Records from a data source:
++++

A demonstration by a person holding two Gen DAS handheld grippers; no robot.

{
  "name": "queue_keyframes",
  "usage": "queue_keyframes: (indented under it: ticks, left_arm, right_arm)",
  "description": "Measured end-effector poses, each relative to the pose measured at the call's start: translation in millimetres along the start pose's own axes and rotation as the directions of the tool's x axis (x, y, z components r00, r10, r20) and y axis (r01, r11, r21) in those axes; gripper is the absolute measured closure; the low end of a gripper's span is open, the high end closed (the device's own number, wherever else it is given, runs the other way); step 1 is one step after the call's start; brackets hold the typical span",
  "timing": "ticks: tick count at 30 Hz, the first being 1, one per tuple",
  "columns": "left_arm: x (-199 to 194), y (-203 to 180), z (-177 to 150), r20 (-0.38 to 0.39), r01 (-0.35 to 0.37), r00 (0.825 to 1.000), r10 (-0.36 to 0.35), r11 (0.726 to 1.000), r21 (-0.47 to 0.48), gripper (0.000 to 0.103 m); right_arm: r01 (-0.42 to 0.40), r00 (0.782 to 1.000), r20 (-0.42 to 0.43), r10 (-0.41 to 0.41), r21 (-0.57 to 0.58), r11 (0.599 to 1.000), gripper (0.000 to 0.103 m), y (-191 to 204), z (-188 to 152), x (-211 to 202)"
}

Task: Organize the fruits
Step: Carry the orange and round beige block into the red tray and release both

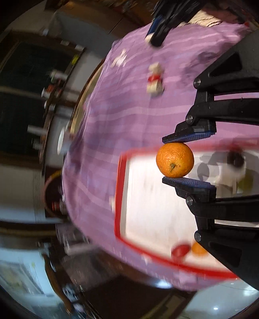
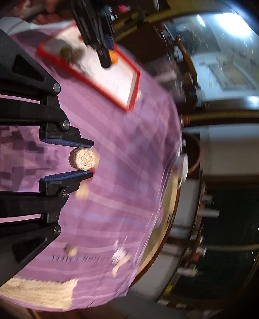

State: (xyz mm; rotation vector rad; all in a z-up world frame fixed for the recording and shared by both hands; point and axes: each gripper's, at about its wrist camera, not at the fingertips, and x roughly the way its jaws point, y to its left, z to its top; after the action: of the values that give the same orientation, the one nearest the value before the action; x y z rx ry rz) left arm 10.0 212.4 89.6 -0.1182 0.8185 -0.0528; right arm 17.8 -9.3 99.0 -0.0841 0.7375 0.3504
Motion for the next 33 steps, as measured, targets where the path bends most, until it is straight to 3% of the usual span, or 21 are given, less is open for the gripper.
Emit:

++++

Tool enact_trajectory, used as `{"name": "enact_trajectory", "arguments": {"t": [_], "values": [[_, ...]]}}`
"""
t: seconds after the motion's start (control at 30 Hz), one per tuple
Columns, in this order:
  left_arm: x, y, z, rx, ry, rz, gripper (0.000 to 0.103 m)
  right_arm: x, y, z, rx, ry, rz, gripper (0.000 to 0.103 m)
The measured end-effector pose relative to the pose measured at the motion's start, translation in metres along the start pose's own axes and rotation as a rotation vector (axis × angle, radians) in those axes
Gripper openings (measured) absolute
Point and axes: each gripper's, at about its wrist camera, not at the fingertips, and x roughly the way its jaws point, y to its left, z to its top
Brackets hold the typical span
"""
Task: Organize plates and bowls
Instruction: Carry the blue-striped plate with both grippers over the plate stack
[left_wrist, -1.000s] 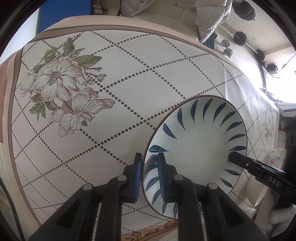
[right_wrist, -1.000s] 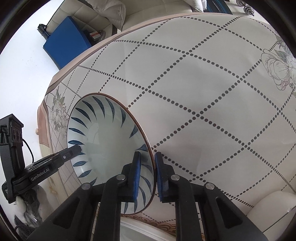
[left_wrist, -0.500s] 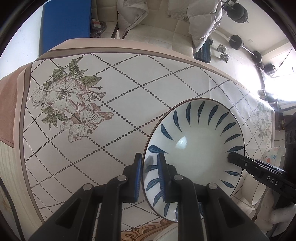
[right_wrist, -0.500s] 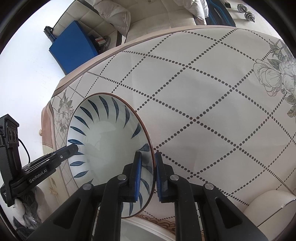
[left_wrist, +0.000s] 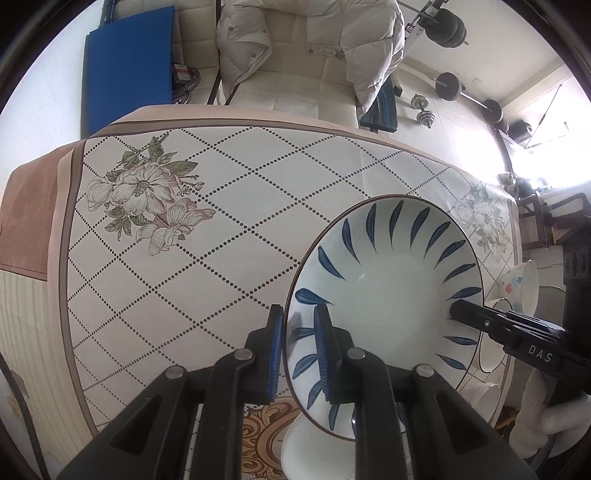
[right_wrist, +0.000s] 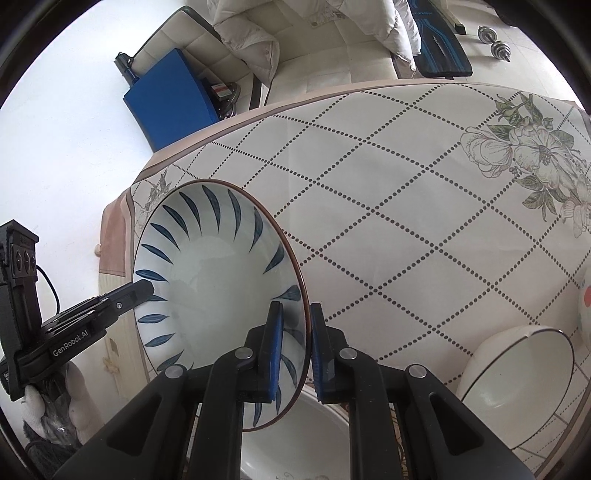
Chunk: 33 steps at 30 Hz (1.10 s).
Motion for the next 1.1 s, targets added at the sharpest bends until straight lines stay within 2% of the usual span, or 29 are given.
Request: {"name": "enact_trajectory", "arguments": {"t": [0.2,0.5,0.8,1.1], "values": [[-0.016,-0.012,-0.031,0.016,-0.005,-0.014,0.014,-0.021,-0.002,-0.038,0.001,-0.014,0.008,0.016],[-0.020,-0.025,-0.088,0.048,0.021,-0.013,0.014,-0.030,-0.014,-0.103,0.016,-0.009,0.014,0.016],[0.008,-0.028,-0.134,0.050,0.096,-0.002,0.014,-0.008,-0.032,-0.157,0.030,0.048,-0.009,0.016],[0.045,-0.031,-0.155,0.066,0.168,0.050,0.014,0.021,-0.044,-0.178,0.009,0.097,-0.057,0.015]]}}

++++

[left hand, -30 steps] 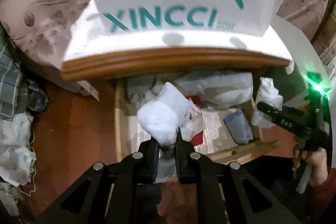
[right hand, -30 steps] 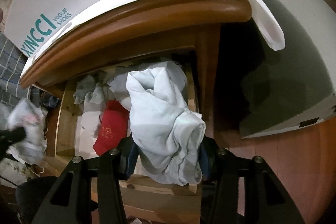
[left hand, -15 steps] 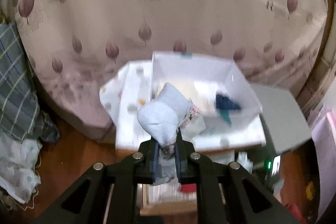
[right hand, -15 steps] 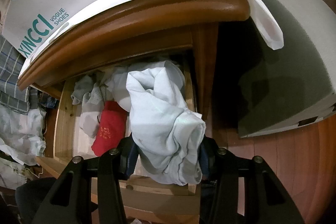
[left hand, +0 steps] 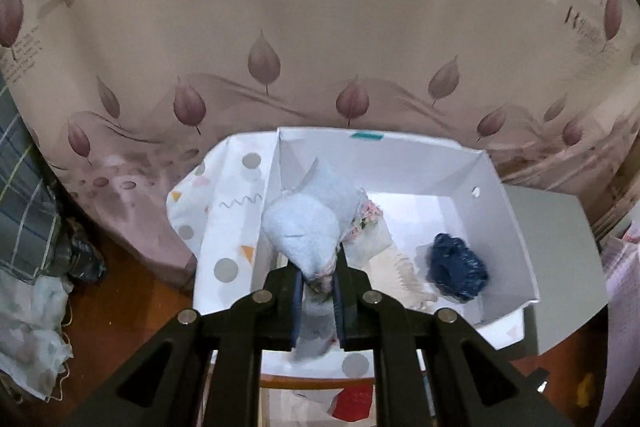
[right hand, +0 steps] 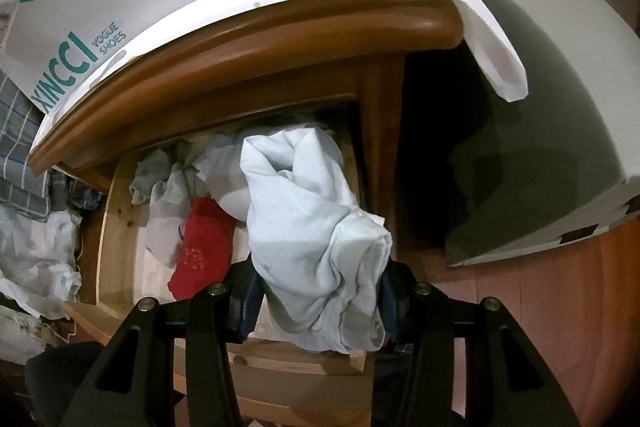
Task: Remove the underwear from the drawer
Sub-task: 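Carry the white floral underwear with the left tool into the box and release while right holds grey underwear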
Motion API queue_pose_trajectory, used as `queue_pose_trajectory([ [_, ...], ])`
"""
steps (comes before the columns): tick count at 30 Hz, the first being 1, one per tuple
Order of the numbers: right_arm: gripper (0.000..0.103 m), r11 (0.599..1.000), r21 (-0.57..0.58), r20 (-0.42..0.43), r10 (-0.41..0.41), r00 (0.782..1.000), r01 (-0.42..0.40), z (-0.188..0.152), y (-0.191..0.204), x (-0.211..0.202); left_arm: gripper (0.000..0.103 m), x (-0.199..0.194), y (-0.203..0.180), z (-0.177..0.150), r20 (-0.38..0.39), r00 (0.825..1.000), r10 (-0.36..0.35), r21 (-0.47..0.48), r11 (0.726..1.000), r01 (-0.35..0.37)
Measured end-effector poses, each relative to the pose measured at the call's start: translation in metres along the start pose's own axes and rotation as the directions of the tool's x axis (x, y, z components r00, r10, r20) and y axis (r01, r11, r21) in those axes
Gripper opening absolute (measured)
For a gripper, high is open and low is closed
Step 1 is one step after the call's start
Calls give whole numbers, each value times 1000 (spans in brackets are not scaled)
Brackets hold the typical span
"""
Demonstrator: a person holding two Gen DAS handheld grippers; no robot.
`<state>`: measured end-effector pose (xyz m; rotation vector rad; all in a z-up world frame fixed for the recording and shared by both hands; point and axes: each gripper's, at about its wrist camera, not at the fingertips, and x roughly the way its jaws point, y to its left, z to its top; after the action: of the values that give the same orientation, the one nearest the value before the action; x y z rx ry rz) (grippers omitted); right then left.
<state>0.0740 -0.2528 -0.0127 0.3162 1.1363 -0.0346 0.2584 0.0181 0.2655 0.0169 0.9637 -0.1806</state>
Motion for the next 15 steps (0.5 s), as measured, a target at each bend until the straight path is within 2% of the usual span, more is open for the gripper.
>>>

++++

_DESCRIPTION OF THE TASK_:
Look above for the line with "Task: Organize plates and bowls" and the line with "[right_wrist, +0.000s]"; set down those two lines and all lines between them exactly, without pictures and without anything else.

_WRITTEN ANSWER_:
Task: Organize plates and bowls
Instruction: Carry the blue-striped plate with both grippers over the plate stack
[left_wrist, -1.000s] 
[right_wrist, -1.000s] 
[left_wrist, -0.500s] 
[right_wrist, -0.500s] 
[left_wrist, +0.000s] 
[right_wrist, +0.000s] 

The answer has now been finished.